Etonnamment, même ceux qui ont été fichés dans un autre pays (et qui ne peuvent donc bénéficier du statut de réfugié que là) font souvent le choix radical de se brûler les mains en croyant ainsi que leurs empreintes digitales disparaîtront. «Le problème est qu’une fois que leurs empreintes sont prises en Italie, en vertu de la convention de Dublin, ils sont censés rester en Italie », explique Ben Rawlence de Human Rights Watch. «Mais ils veulent aller dans un pays avec un système d’aide bien meilleur où ils peuvent bénéficier d’une formation et d’un coup de main pour démarrer leur vie.»

Le voyage de l’Erythrée à Calais peut prendre de six mois à une année et coûte autour de dix mille dollars. Ceux qui choisissent la route la plus commune, du Soudan à la Libye, le font en payant un passeur. De la Libye, ils traversent la Méditerranée dans des bateaux surchargés pour débarquer sur les plages de Malte, de Grèce, de Turquie ou d’Italie.

«L’Erythrée a de nombreux problèmes, de gros problèmes, c’est pourquoi je suis parti. Je suis venu du Soudan en Libye, puis de la Libye vers l’Italie sous un camion. Je suis tout seul en Europe. C’est dur ici, mais vivre en France dans cette maison c’est mieux que d’être en Italie sans toit. En Italie, j’étais dans la rue. J’ai payé dix mille dollars pour arriver là-bas. Ma famille attend que je lui envoie de l’argent. J’ai essayé de rejoindre l’Angleterre plein de fois. Je ne les compte même plus», m’explique Samson, vingt ans.

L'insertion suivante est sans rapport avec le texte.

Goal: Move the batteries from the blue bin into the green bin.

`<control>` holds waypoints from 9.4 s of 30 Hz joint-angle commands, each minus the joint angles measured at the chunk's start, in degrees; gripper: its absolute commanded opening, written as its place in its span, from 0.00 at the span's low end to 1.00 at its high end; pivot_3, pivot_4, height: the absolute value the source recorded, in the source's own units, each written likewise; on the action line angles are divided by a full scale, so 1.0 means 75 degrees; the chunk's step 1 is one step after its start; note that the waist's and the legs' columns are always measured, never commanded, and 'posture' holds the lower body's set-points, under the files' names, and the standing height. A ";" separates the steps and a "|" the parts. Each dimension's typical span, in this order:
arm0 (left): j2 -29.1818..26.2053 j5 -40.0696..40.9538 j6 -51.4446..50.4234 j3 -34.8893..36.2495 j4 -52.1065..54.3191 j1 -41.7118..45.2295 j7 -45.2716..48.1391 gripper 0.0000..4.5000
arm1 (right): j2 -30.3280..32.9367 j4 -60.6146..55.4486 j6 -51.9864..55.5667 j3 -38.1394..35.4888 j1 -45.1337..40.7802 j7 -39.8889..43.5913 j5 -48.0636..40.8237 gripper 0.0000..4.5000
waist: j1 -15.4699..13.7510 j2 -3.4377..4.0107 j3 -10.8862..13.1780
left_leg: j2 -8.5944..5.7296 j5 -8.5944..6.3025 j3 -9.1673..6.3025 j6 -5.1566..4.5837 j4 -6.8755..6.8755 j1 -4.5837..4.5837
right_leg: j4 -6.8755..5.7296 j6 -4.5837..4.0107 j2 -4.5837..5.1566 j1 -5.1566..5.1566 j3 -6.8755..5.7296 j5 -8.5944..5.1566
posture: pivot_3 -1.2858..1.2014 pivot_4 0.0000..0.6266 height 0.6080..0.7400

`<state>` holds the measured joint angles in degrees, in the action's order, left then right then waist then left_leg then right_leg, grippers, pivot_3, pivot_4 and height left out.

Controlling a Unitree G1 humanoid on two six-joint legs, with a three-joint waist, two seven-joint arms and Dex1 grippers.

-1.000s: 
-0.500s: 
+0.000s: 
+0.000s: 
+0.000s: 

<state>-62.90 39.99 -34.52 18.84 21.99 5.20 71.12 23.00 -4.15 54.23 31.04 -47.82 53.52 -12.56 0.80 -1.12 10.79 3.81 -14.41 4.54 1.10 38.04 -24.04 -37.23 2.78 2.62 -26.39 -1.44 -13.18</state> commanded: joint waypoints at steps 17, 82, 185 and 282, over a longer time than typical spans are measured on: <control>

Quand les squats et les autres camps illégaux seront déblayés, une chose est certaine: ces personnes désespérées continueront à risquer leur vie pour atteindre l’Angleterre. «La vie est comme une vague. Aller, retour, aller, retour, c’est le rythme de la vie», me confie Naga. Il a déjà été expulsé une fois de Grande-Bretagne quand l’agence anglaise de protection des frontières a découvert qu’il avait déjà été fiché en Italie. Alors, pourquoi continue-t-il d’essayer d’entrer au Royaume-Uni, plutôt que de rester en France ou en Italie ? «En Italie, nous étions comme des animaux, pire, comme des ordures. Je ne peux pas survivre en Italie, c’est impossible. Et ma vie à Calais est vraiment trop difficile aussi. Je vais réessayer d’atteindre l’Angleterre, c’est mon rêve. L’Angleterre a une dimension humaine. Mais quand ils verront mes empreintes digitales, ils réessayeront de m’expulser. Je leur demanderai: Où vais-je aller? Je n’ai pas d’autre alternative que de venir ici. Alors je demanderai au gou-vernement anglais : S’il vous plaît, aidez-moi.»

 

* Caroline Woods est un pseudonyme. Tous les noms ont été changés. Guardian News & Media Ltd 2009.